= Order of precedence in Germany =

Relative preeminence of officials for ceremonial purposes

The German order of precedence is a symbolic hierarchy of the highest federal offices in Germany used to direct protocol. It has no official status, but has been established in practical use. It consists of the holders or chairs of the five permanent constitutional bodies of the Federation. (Note: The two non-permanent constitutional bodies, the Federal Convention and the Joint Committee, are headed by the President of the Bundestag ex officio.)

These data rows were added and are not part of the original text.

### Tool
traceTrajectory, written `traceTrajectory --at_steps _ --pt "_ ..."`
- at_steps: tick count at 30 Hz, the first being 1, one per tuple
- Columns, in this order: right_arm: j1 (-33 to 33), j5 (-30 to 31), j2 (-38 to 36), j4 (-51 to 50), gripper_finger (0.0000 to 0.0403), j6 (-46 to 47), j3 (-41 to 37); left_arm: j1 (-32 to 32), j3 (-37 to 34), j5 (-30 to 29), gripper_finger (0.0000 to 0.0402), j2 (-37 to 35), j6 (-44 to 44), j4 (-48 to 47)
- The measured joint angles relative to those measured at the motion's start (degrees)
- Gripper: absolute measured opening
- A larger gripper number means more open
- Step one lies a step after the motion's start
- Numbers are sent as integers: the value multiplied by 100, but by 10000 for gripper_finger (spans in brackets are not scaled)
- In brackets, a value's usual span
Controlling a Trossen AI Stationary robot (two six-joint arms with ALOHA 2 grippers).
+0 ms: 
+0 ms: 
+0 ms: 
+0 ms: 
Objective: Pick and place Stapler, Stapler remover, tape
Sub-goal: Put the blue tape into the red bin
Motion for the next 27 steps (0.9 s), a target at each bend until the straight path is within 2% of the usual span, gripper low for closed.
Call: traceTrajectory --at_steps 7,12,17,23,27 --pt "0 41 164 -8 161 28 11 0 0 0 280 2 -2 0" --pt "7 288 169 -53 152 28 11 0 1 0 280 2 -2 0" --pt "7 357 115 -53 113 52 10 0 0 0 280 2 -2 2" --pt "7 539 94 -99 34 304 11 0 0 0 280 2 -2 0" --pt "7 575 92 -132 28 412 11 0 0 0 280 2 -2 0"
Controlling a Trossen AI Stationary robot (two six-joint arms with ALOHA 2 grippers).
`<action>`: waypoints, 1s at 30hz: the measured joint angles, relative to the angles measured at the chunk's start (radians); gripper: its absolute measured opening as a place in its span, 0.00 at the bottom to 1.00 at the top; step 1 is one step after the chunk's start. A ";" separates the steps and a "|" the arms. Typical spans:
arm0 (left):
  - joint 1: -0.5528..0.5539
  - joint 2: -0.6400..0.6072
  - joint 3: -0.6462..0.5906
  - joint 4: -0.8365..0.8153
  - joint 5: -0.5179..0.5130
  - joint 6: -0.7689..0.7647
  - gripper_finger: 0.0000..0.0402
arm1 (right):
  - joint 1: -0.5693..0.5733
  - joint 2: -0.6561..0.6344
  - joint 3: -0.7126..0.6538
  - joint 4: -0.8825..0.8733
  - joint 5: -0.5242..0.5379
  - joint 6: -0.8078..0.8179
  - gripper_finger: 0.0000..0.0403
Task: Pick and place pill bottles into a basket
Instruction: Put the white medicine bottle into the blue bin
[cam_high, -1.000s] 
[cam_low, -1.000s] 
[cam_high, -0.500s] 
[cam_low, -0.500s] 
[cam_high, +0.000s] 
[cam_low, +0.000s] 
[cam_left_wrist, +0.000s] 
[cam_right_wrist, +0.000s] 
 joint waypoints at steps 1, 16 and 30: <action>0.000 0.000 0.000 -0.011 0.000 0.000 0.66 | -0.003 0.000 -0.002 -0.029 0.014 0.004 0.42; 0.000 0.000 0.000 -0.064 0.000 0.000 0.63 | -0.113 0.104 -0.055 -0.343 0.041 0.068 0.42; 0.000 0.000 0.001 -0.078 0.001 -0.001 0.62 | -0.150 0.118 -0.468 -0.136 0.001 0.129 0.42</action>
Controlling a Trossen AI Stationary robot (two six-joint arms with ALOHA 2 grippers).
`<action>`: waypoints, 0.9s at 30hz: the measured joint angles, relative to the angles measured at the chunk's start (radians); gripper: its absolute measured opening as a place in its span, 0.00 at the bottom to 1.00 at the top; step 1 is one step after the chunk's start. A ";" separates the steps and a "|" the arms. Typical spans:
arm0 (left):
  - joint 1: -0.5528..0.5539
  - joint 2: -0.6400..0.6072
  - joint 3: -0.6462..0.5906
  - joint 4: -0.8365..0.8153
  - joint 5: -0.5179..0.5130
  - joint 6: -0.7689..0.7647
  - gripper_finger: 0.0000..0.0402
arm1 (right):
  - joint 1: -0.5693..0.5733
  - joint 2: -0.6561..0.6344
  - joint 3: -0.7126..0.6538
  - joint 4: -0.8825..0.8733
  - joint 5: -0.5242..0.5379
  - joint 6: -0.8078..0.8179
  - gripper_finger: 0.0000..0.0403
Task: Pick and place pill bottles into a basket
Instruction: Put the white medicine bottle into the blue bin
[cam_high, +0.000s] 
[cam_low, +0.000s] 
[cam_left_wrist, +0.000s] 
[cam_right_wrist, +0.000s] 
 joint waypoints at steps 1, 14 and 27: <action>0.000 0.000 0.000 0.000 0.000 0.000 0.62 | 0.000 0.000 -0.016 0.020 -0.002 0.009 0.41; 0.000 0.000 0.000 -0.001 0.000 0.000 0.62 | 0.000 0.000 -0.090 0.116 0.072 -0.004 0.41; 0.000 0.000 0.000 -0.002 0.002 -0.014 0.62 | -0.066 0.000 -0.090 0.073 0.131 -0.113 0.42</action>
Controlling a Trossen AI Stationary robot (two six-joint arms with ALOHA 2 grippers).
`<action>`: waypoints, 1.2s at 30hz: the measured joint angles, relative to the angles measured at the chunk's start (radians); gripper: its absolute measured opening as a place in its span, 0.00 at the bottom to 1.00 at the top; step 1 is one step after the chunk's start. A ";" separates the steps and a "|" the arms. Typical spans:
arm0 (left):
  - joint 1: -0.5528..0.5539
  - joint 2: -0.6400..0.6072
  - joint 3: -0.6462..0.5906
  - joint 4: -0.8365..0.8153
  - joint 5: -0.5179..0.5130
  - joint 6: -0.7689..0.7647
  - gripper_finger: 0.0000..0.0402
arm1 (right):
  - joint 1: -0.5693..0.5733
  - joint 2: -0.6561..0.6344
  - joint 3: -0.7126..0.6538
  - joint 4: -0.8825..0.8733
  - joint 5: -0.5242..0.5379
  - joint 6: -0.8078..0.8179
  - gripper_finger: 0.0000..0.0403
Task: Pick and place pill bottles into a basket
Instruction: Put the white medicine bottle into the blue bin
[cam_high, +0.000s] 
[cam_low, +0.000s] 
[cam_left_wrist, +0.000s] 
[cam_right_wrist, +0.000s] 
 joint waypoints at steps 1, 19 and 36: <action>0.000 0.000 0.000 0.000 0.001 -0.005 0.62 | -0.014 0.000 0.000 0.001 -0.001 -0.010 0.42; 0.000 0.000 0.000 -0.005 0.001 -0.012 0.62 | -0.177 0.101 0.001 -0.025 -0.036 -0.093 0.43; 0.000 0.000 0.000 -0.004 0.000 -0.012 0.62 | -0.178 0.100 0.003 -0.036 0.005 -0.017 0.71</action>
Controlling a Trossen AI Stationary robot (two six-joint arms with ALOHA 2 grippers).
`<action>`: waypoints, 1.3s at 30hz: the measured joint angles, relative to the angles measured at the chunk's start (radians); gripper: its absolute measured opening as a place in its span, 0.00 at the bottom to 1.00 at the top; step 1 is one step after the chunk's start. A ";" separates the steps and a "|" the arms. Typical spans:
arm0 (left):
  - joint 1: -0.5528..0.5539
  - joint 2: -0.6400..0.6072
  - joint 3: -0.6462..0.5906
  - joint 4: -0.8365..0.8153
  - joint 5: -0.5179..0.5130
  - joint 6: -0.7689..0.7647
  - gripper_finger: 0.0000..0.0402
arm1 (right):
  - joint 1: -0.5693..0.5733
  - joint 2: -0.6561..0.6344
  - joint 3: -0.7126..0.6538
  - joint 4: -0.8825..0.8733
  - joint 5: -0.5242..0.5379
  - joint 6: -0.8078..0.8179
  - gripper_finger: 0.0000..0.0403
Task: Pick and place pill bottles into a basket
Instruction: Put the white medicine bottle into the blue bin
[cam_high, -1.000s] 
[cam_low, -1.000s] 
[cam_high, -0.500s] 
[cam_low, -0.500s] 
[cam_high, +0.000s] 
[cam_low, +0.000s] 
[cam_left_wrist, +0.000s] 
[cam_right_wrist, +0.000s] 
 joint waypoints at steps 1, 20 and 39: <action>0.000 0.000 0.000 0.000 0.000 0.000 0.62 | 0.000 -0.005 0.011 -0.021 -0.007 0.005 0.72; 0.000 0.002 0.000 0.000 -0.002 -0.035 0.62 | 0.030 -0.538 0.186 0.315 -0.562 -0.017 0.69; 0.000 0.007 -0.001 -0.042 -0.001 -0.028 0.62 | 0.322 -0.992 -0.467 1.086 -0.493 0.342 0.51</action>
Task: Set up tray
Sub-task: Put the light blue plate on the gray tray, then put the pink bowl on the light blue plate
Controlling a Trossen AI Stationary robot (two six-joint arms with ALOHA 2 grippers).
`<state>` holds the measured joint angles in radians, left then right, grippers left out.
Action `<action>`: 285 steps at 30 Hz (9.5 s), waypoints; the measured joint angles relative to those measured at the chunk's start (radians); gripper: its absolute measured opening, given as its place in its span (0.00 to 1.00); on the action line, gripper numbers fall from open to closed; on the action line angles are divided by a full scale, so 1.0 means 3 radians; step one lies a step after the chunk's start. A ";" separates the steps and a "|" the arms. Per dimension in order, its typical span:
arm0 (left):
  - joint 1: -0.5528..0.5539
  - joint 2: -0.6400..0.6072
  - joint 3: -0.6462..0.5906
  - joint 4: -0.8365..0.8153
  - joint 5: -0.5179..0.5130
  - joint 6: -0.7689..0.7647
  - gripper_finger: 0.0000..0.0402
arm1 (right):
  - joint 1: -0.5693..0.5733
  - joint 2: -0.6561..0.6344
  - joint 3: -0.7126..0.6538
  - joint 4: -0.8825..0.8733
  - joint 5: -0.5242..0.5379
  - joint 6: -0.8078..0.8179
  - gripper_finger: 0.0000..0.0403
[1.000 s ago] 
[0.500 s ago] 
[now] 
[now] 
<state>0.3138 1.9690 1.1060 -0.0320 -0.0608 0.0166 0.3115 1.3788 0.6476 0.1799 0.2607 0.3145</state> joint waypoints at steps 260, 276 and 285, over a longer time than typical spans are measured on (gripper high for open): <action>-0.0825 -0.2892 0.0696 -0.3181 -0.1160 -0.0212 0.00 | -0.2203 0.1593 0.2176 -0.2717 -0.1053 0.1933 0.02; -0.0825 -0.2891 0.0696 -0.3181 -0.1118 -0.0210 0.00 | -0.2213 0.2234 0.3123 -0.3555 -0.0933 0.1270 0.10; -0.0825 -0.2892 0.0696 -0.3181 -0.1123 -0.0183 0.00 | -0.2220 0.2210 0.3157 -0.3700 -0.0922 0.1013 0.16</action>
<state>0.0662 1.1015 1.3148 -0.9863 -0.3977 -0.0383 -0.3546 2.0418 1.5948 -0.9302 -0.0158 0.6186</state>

1. The President of Germany
- The head of state of Germany; elected by the Federal Convention for a term of five years; subsequent re-election is possible once. Deputised by the President of the Bundesrat (see below).
2. The President of the Bundestag
- The presiding officer of the Bundestag, the federal parliament of Germany. Elected by the Bundestag for the duration of a Bundestag's legislative session (4 years). Re-election is possible without term-limits as long as the incumbent remains a member of the Bundestag. Deputised by multiple Vice Presidents of the Bundestag.
3. The Chancellor of Germany
- The head of the federal government of Germany. Elected by the Bundestag for the duration of a Bundestag's legislative session (4 years), but can be recalled via a constructive vote of no confidence. Re-election is possible without term-limits. Deputised by the Vice Chancellor of Germany.
4. (1.) The President of the Bundesrat
- The presiding officer of the Bundesrat, a federal legislative chamber, in which the governments of the sixteen German states are represented. Elected by the Bundesrat for a one-year term; de jure, re-election is possible as long as the incumbent is delegated to the Bundesrat by a state government. In practice, however, the Minister-Presidents of the sixteen German states take turns holding the office in a predetermined order. Deputised by two Vice Presidents of the Bundesrat. The president of the Bundesrat is ex officio also deputy to the President of Germany (Basic Law, Article 57), thus becomes first in the order, while acting on behalf of the President or while acting as head of state during a vacancy of the presidency.
5. The President of the Federal Constitutional Court
- Presiding judge of the supreme court of Germany. Elected in alternation by the Bundestag and the Bundesrat; the term of office always lasts until the regular end of the term of the judge in question (12 years or until the judge reaches the age limit of 68, whichever occurs first). Deputised by the Vice President of the Federal Constitutional Court.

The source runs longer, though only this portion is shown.